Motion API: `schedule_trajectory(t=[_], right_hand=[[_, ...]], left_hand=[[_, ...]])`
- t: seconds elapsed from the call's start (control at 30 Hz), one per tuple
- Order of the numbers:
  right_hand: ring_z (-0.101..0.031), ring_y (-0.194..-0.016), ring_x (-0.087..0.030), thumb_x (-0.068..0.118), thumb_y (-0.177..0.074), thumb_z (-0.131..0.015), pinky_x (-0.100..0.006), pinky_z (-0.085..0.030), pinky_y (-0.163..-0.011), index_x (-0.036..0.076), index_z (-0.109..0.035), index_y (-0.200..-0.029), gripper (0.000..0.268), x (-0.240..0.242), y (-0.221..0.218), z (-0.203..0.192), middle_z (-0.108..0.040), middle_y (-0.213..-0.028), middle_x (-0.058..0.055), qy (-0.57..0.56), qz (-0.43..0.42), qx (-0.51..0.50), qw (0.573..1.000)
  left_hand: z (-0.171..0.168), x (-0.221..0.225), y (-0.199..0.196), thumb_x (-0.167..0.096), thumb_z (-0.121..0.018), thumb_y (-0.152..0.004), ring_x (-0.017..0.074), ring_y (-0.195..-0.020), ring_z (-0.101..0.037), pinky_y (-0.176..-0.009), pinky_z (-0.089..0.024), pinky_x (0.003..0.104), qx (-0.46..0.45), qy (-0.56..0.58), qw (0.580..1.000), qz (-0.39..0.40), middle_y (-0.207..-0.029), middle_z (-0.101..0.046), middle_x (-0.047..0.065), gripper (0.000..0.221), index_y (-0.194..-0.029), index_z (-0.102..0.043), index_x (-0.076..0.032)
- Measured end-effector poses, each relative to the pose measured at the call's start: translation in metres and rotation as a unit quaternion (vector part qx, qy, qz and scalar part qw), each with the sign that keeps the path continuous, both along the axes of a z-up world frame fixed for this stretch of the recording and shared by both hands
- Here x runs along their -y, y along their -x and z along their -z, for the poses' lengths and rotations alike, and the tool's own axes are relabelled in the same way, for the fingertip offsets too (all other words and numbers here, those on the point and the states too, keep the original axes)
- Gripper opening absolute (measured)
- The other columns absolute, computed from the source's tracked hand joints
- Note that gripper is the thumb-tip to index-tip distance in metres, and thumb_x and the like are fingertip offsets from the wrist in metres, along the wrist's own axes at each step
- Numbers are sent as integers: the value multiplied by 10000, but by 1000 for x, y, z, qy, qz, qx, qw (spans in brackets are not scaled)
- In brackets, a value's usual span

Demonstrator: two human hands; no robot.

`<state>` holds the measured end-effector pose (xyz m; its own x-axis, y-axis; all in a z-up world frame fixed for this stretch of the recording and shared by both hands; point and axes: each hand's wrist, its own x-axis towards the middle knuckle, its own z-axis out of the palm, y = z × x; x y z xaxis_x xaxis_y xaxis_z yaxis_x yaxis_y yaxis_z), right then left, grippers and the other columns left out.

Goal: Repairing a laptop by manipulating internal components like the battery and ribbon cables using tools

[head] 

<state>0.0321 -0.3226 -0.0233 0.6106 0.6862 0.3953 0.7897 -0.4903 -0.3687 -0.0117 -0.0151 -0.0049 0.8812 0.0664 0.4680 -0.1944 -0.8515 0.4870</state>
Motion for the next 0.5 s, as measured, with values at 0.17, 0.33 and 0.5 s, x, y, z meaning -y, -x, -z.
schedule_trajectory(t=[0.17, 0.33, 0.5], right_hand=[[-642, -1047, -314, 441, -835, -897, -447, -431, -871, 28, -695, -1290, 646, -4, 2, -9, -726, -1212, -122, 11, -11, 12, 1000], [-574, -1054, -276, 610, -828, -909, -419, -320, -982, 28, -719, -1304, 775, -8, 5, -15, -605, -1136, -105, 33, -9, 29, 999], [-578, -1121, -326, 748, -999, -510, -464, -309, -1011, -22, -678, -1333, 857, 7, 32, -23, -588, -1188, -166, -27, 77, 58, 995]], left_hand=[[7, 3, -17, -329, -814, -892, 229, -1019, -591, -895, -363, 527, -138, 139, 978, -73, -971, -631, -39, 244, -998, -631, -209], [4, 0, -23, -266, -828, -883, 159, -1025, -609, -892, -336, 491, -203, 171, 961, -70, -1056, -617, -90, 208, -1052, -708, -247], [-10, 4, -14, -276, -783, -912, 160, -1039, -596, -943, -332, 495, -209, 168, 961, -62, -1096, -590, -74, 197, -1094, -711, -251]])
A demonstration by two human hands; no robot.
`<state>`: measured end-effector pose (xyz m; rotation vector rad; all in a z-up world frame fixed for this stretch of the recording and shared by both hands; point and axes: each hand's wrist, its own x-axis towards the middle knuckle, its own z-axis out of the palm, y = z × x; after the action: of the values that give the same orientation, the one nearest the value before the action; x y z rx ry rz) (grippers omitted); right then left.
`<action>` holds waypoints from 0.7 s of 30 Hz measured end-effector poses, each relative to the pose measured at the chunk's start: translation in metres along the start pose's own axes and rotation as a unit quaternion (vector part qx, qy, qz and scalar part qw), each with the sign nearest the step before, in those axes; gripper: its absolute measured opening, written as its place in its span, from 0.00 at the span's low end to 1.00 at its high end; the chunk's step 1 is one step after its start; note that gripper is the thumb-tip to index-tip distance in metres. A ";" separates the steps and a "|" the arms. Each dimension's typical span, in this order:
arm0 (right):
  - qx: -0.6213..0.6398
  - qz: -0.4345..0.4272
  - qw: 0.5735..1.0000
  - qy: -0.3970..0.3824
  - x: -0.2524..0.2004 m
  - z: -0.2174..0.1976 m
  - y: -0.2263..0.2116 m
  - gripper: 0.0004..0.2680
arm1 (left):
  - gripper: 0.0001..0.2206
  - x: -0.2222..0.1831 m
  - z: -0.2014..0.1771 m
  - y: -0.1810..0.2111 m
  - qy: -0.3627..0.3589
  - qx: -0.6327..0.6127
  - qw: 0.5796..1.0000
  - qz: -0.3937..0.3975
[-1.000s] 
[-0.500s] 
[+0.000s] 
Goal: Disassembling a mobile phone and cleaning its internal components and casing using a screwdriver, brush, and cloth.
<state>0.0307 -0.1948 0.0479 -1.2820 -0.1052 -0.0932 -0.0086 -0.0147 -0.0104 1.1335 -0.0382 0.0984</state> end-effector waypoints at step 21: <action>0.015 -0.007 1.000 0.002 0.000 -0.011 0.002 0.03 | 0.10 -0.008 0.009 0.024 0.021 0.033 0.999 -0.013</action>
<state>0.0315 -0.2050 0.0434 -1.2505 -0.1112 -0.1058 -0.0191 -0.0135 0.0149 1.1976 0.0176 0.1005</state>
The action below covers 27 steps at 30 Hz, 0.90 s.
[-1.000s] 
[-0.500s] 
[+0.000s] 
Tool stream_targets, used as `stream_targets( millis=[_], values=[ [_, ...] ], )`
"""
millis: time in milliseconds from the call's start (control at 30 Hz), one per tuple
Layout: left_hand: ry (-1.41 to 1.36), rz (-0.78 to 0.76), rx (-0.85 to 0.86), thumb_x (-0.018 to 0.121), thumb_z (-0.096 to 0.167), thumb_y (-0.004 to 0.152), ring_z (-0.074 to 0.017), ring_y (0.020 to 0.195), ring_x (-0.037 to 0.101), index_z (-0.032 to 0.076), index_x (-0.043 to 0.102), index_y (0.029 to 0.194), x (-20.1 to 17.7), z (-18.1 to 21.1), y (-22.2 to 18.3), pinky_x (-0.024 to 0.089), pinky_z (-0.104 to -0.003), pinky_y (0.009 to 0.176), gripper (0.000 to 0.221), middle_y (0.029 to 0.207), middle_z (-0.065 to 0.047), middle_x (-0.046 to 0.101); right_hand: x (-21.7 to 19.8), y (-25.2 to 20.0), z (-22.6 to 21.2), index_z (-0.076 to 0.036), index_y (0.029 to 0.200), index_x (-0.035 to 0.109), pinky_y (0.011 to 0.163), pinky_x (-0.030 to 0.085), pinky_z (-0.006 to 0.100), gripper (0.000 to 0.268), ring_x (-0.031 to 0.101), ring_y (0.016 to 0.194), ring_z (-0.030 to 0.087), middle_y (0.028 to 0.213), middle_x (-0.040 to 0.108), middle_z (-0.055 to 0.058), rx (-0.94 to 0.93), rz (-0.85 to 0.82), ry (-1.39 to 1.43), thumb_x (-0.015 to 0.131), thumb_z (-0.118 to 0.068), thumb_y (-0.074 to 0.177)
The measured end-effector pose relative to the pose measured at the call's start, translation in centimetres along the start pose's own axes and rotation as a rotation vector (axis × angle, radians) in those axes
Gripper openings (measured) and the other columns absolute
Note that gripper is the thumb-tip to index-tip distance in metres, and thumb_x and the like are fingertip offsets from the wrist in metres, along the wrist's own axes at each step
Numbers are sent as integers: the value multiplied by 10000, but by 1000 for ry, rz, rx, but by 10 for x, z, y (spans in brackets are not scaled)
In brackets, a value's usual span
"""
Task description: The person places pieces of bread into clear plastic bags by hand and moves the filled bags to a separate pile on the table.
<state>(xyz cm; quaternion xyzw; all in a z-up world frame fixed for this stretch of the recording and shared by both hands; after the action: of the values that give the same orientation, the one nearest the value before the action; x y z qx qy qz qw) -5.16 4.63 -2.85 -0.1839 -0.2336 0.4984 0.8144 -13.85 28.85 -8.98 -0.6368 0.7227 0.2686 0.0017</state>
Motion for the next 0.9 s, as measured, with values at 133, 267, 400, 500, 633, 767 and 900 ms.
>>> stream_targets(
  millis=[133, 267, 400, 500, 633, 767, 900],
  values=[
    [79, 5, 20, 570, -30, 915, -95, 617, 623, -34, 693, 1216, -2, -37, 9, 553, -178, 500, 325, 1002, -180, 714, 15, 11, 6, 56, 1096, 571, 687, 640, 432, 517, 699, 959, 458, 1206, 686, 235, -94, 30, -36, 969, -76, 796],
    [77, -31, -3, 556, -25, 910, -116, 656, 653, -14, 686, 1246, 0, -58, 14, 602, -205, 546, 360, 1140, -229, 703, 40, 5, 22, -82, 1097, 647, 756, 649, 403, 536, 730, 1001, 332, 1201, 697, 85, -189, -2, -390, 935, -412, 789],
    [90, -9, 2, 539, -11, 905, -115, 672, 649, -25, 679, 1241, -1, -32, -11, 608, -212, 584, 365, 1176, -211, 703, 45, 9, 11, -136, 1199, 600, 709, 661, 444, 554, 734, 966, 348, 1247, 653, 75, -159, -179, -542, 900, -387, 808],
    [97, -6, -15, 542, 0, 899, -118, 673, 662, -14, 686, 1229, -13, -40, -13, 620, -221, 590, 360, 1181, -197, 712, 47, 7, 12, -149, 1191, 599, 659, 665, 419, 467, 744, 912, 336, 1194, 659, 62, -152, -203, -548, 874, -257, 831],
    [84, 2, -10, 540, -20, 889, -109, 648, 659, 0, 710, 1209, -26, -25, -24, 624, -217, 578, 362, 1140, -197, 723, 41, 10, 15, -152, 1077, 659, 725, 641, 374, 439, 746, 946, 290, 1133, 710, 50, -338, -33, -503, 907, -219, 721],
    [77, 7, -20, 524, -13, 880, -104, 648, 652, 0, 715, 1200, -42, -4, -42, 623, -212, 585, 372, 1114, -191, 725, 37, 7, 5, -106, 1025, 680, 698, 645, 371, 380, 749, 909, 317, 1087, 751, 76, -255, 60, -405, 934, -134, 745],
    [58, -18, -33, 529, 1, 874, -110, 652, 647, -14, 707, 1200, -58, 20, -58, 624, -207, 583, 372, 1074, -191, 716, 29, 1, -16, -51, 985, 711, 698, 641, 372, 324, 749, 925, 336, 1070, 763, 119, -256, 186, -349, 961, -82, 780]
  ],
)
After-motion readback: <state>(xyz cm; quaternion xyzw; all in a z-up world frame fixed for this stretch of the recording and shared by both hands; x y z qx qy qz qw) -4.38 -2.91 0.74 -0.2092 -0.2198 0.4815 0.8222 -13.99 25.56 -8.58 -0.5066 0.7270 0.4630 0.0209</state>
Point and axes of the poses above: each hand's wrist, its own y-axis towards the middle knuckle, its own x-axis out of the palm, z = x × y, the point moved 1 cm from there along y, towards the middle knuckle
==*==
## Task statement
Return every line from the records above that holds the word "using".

## Answer section
Goal: Repairing a laptop by manipulating internal components like the battery and ribbon cables using tools
Goal: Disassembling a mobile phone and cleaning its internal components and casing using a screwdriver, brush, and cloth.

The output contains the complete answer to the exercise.